Lahiri a elle-même traduit six des neuf « Contes romains », publiés en Italie sous le titre « Racconti Romani ». Pour les autres, elle s’est tournée vers Todd Portnowitz, même si elle a été impliquée dans le processus : « La plupart de mes contributions à cette traduction concernent le choix des mots, le registre et le ton », a-t-elle déclaré au New Yorker. Chaque traducteur a généralement un style individuel, et pourtant le lecteur aurait du mal à faire la distinction entre les mains de Lahiri et celles de Portnowitz dans ce livre. Chaque histoire est feutrée et élégante, avec un style décontracté mais sans émotion. Cela crée une continuité essentielle à la collection, bien moins unifiée par son décor que ne le suggère le titre.

« Histoires romaines » Il s’agit moins de Rome que d’étrangeté. Bien que presque tous ses protagonistes vivent dans la ville, peu d’entre eux y sont nés et Lahiri occulte généralement leurs origines nationales. Elle préfère le vague « étranger » à l’« immigrant » ou au « réfugié » plus révélateur, utilisant le premier comme un lien entre de nombreuses façons différentes d’être étranger à et dans une ville.

Certains de ses personnages ont choisi d’être à Rome, comme un érudit qui se sent « finalement marié plus à un lieu qu’à une personne » ; d’autres s’y sentent piégés. Certains sont devenus étrangers à cause de la vieillesse ou du malheur, comme le romancier narrateur de « P’s Parties », une histoire qui commence comme une comédie sociale et se transforme en une méditation sur la mort. Le narrateur et sa femme assistent chaque année à la même fête, rejoignant une foule d’Italiens et d’expatriés aisés dont la dynamique changeante intrigue et aliène le protagoniste dans une égale mesure. Lahiri a déclaré que travailler dans une langue acquise la pousse vers la précision, ce qui, dans « P’s Parties » – une histoire dont le cadre bourgeois pourrait facilement se prêter à la satire ou à un sentiment de trivialité – génère une intensité émotionnelle. Dans « Roman Stories », sa prose est élégante, mais parfois si directe qu’elle peut être angoissante.
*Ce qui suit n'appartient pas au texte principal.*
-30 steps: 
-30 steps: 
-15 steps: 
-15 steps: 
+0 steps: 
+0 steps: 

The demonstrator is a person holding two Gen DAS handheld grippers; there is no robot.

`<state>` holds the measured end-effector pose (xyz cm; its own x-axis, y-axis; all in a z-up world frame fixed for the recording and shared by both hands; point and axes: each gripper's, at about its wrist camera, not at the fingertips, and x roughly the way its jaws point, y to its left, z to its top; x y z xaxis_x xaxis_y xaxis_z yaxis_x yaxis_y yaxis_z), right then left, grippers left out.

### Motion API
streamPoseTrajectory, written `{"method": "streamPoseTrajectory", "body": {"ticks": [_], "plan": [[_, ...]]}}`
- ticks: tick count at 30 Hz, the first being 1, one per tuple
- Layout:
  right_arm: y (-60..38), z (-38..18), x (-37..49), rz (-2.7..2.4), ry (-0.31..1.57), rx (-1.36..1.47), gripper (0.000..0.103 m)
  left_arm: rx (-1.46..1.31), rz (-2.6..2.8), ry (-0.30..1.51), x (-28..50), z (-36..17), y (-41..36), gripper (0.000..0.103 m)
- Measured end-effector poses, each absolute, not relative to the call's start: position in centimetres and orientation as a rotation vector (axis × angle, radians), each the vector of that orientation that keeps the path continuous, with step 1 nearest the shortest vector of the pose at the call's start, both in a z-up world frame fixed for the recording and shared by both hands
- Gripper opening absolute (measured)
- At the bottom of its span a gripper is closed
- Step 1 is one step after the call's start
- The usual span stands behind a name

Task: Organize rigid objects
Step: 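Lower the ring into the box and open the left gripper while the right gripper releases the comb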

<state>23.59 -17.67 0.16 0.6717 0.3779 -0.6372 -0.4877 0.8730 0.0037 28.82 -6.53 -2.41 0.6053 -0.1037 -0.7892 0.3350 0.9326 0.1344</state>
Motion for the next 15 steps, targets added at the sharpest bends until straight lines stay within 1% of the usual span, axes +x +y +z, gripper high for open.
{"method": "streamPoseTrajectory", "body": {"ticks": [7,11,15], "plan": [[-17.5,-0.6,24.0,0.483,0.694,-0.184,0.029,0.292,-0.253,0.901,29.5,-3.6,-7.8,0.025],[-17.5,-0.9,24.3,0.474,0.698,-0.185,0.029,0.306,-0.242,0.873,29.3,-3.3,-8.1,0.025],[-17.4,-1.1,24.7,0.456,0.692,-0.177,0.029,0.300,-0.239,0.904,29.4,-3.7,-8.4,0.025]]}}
L’histoire de loin la plus douloureuse est « Well-Lit House », dont le narrateur a fui le conflit dans son pays natal anonyme alors qu’il était enfant. À Rome, il se marie et a cinq enfants et, grâce à l’État, lui et sa femme trouvent leur premier logement permanent dans une banlieue avec « du ciel à revendre ». Au départ, ils sont tellement enchantés par l’appartement qu’« une lumière blanche baignerait nos âmes pendant que nous ferions l’amour ». Mais bientôt, leurs voisins italiens manifestent clairement leur sectarisme : « nous lançant des insultes chaque fois que nous quittions la maison », organisant des manifestations, empêchant la famille d’entrer dans leur propre maison tout en criant : « Faites vos valises ». Finalement, sa femme, qui porte le voile, fuit l’Italie avec les enfants, et le narrateur se retrouve seul à vendre des livres dans un passage souterrain sombre, alourdi par un isolement très différent de celui du protagoniste de « P’s Parties ».

Les transitions fluides entre les traductions de Lahiri et de Portnowitz élèvent les « Histoires romaines » d’un regroupement de contes individuels à un tout profondément émouvant. En rassemblant de nombreux types d’étrangeté, Lahiri montre qu’ils ont tous leur place.